### Work task
Copy, word for word, the lines of the entries below between the one with "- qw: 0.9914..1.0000" and the one with "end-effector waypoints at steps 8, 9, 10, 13", inclusive, and leave out everything else.

### Records to process
· · · · ·

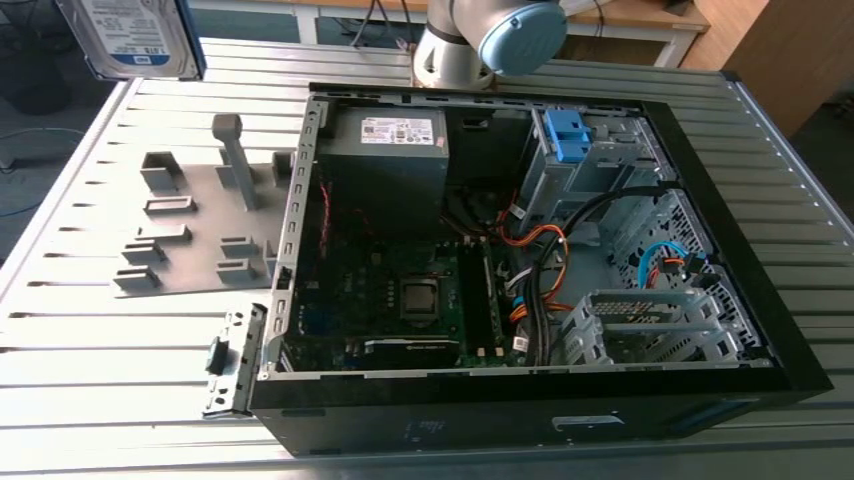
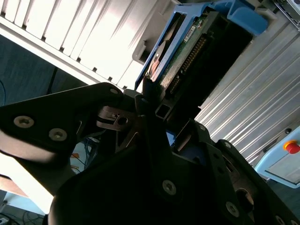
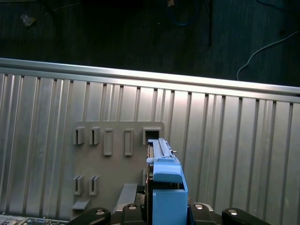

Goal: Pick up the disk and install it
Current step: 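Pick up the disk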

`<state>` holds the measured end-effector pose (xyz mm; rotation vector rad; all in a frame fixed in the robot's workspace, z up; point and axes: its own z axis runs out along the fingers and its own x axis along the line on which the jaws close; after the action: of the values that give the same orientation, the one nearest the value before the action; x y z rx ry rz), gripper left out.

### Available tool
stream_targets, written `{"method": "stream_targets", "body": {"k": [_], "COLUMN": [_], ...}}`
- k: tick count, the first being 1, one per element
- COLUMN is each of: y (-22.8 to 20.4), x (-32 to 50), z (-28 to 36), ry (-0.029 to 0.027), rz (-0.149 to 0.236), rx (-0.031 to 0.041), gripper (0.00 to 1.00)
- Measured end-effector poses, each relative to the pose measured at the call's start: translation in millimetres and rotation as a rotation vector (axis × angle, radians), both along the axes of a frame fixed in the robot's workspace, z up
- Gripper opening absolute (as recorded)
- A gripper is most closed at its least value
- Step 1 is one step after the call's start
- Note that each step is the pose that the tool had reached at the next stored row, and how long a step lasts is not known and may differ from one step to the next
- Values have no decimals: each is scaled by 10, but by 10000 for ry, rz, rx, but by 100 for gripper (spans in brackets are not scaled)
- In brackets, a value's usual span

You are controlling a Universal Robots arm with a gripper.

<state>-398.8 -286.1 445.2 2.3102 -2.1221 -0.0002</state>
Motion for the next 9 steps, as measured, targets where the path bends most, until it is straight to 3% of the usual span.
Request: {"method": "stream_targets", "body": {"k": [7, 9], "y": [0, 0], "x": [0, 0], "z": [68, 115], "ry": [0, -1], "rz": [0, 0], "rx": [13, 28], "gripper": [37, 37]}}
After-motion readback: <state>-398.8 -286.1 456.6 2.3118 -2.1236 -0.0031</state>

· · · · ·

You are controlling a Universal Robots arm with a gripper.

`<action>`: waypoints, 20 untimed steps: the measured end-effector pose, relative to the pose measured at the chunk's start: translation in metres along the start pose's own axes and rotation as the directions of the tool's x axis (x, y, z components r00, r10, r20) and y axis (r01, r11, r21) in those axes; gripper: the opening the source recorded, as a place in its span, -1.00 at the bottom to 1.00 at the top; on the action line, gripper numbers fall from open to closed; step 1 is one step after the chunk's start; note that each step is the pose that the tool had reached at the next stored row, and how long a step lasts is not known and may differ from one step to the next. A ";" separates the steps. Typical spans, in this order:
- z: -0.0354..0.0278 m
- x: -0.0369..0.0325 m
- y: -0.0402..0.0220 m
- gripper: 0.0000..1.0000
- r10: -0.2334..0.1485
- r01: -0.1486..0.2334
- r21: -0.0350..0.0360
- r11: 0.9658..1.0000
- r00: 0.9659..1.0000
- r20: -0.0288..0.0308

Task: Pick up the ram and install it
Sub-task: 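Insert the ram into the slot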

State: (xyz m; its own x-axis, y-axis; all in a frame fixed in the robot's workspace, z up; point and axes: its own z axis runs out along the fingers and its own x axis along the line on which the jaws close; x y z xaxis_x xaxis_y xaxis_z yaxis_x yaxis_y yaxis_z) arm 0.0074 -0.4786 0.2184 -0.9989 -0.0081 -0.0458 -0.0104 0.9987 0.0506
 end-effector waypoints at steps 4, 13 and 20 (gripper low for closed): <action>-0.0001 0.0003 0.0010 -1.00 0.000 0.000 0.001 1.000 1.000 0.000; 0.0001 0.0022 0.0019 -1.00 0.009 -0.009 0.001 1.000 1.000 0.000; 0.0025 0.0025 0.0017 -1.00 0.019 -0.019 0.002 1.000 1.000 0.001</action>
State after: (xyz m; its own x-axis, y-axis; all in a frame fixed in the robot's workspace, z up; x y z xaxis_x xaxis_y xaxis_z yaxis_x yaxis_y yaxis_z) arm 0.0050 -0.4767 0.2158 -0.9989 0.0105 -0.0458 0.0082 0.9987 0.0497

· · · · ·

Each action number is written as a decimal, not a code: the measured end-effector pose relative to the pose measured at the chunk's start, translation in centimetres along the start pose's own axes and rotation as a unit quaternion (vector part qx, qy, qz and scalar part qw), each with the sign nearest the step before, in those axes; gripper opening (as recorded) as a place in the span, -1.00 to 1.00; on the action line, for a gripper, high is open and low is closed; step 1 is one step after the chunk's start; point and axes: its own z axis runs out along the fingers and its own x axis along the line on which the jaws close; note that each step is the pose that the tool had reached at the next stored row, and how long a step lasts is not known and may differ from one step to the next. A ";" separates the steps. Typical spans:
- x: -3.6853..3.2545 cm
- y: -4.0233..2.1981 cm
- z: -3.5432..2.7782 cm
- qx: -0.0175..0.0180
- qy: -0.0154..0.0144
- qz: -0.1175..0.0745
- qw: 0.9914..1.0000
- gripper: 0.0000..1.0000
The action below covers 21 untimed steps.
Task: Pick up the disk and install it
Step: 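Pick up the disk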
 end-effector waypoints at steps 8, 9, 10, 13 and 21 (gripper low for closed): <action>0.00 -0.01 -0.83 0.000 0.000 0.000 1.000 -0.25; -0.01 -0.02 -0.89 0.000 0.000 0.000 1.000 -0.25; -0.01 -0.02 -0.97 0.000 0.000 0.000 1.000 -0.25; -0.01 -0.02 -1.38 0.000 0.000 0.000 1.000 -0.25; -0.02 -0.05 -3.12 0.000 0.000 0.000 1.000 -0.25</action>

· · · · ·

### Task solution
- qw: 0.9914..1.0000
- gripper: 0.0000..1.0000
The action below covers 21 untimed steps.
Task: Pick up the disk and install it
Step: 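Pick up the disk
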 end-effector waypoints at steps 8, 9, 10, 13 and 21 (gripper low for closed): <action>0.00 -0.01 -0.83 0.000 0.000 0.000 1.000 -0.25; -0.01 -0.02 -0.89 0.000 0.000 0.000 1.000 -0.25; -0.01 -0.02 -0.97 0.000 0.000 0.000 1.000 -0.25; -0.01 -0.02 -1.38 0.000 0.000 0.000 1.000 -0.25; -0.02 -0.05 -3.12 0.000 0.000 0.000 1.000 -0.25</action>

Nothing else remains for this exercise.